However, AAA says at this point the State Department has NOT issued a Travel Warning, but rather a Travel Alert.

Travel Alert:  Short-term event travelers should know about when planning to visit a country.

Travel Warning:  Issued when travelers should carefully consider whether they should visit a country at all.

Susan Dischner from Four Seasons Travel in Savannah told us they have had some calls from people who have been concerned.  “But they’re all going ahead with their plans as well as two of our staff members.  One is leaving tomorrow for Paris and another is leaving in a few weeks,” she said.

Dischner says a travel adviser can be of great help in helping people navigate the safety issues and offer advice.  “People do ask about safety and a lot of it is common sense,” she said.  “Always be aware of your surroundings.”
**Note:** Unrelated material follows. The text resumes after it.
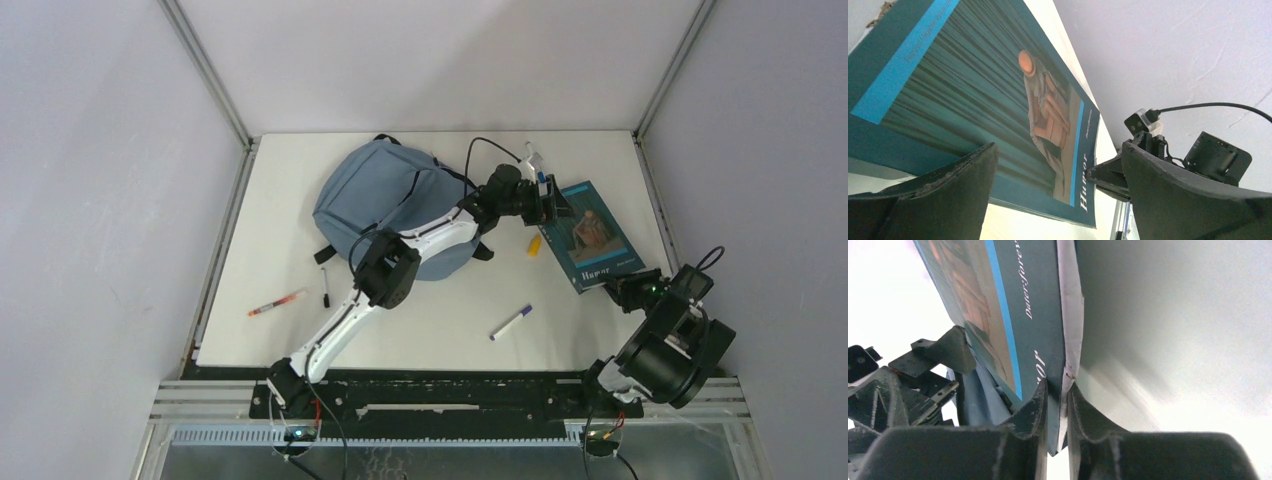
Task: Pack the student bag
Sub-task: Pick up the book from the center of the board.
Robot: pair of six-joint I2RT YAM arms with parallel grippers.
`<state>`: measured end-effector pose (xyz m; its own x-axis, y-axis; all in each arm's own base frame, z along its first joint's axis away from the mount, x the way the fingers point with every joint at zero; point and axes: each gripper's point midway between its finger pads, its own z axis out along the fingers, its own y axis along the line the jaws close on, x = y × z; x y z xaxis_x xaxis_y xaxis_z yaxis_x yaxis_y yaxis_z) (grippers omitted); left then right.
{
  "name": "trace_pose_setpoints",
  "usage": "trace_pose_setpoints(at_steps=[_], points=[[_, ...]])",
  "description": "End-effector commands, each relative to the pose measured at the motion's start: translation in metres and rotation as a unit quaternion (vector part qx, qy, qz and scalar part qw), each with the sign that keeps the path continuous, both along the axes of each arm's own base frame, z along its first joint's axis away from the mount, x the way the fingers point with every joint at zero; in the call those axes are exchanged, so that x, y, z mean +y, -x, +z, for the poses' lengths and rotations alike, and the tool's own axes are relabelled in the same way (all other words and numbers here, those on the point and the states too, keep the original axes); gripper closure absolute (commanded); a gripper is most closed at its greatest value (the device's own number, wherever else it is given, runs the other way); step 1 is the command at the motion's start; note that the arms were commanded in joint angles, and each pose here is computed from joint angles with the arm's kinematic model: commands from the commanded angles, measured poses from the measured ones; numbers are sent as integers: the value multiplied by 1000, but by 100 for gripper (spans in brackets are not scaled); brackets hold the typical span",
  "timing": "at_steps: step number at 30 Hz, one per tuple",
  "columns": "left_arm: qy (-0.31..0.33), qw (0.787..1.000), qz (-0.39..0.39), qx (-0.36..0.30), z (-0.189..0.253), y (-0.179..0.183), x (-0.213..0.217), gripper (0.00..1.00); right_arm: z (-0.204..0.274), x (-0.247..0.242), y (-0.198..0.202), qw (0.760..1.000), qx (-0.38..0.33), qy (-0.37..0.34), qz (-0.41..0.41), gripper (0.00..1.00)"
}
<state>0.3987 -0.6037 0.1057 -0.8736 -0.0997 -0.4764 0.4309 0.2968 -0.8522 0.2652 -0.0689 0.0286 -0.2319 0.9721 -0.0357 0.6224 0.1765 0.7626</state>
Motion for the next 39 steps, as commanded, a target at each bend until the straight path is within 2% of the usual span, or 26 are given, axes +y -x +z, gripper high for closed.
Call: trace_pose_setpoints(at_steps=[1, 5, 10, 15, 18, 23, 26, 28, 32, 34, 39], points=[[24, 999, -18, -34, 53, 8, 6, 3, 8, -10, 1, 999, -2, 33, -12, 88], [65, 997, -22, -40, 96, 9, 12, 1, 28, -13, 2, 998, -17, 53, -19, 100], [80, 993, -17, -84, 162, 8, 42, 0, 76, -22, -6, 994, -64, 87, -27, 100], [79, 989, 38, -119, 217, -5, 102, 0, 105, -17, -11, 989, -106, 96, -37, 100], [45, 990, 76, -112, 210, -21, 145, 0, 126, -18, -13, 984, -140, 103, -49, 100], [11, 987, 123, -99, 205, -33, 201, 0, 155, -7, -23, 978, -194, 64, -41, 100], [-77, 971, 209, -90, 184, -48, 241, 0, 178, -1, -28, 971, -234, 52, -29, 100], [-102, 963, 230, -98, 184, -50, 256, 0, 191, 4, -31, 968, -246, 45, -19, 100], [-103, 966, 222, -83, 185, -46, 273, 0, 222, 32, -42, 954, -291, 50, 42, 100], [-96, 970, 213, -65, 182, -43, 285, 0, 244, 55, -48, 940, -323, 66, 93, 100], [-76, 970, 227, -31, 181, -26, 329, 0, 270, 120, -64, 905, -352, 78, 224, 100]])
Dischner has been to many places around the world and still sees travel as a way to get to know other cultures.  She just returned from a trip to New Zealand and Australia and is planning a trip to Europe in August. “The way to fight terrorism is to continue to travel,” she said.  “And to not to give in to the terrorists, that’s what they want.”

She says traveling now certainly must be an individual decision but she is continuing to  plan a number of trips to Europe for clients who have no intention of canceling their trips.AAA Tips for Traveling to Europe:

1.  Know Your Destination. Visit the State Department website for a Consular Info Sheet which advises travelers on safety and security measures for the country visited as well as warnings and advice.

2.  Be Aware of Your Surroundings. Pay attention to local news, never leave bags unattended, and if something feels suspicious, follow gut instincts to leave an area or contact local authorities.

3.  Enroll in the Department of State’s Smart Traveler Enrollment Program (STEP). By enrolling, you make it easier for the embassy or nearest consulate to contact you in case of emergency.

4.  Buy Travel Insurance. In addition, to covering missed connections and lost luggage, most travel insurance companies will cover travelers’ transportation to or from areas impacted by terrorist/emergency situations. It also provides 24/7 emergency assistance. Most travel insurance providers, such as “Allianz”, allow customers to cancel their trip if an act of terrorism has occurred at the destination within 30 days of their scheduled arrival date if the policy was purchased before the incident. Customers may then receive payment for their non-refundable trip costs.

5.  Make Copies of All Documents. It’s advised travelers make extra copies of their passports, itineraries, emergency contact info, etc. and leave them with friends or family in the states. Also keep copies with you on a flash drive in case originals are lost.

6.  Allow for Longer Delays in Transit. Airports, train stations and metro stations may have tightened security.

AAA also says that travelers with plans to visit Brussels or other European destinations are advised to consult with their travel providers or travel agent for any changes to their vacation plans or requirements. In times of crisis, some airlines, hotels and car rental services may allow travelers to cancel or alter itineraries with no additional fee.